→ **TASK INSTRUCTIONS**
The word "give" occurs in some lines of the data. Return each such line.

★ ★ ★ ★ ★

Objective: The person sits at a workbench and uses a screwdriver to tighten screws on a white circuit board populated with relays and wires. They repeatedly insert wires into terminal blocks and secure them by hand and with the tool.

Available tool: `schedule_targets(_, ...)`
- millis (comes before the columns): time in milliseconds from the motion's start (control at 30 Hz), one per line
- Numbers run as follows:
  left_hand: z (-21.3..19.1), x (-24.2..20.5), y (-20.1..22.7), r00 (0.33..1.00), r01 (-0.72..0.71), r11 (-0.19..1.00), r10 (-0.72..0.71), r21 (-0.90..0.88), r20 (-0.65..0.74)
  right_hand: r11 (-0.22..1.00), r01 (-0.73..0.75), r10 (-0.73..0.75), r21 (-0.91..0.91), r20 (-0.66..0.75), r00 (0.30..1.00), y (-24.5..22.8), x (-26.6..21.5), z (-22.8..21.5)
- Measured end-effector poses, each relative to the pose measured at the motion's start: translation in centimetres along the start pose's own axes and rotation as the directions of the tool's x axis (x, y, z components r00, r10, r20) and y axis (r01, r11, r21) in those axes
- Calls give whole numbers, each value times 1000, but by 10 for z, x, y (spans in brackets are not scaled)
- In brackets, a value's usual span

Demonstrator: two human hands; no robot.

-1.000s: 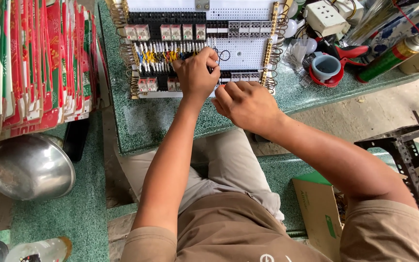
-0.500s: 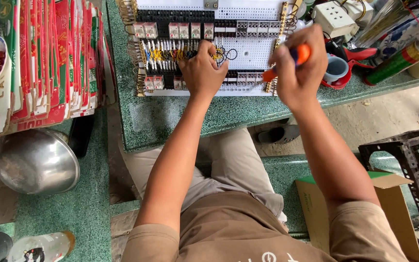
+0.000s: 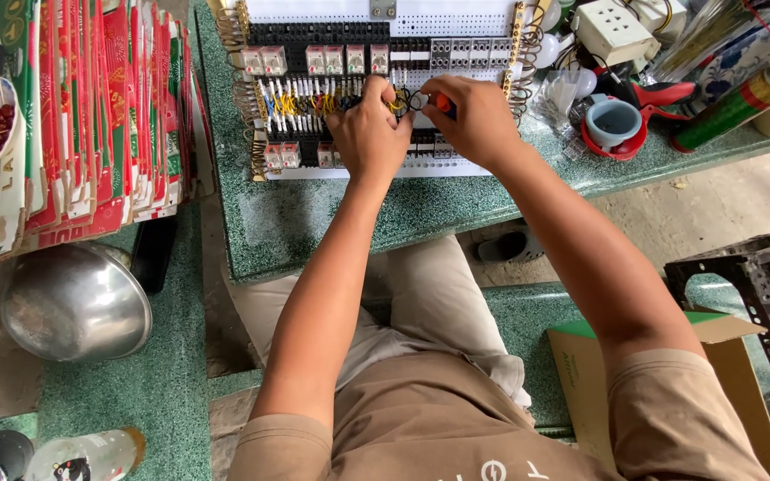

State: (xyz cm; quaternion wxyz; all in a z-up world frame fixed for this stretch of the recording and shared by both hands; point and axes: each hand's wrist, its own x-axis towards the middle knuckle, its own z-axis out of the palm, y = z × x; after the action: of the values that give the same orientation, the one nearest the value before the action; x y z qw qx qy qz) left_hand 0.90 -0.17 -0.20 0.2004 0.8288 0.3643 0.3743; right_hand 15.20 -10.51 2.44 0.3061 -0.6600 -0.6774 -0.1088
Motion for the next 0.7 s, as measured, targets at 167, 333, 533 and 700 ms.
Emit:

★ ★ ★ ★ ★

→ **WRITTEN ANSWER**
- Calls give whole numbers, each value times 1000, but by 10 for z, x, y (spans in brackets are not scaled)
State: (xyz cm; quaternion wxyz; all in a z-up world frame fixed for this stretch of the recording and shared by both hands; point and axes: each hand's wrist, its own x-axis towards the middle knuckle, its own z-axis out of the palm, y = z × x; after the action: of the values that give the same orientation, the one nearest the value before the action; x y z qw qx qy qz) left_hand 0.90 -0.17 -0.20 0.2004 0.8288 0.3643 0.3743; right_hand 15.20 -10.51 2.44 0.3061 -0.6600 -0.6774 -0.1088

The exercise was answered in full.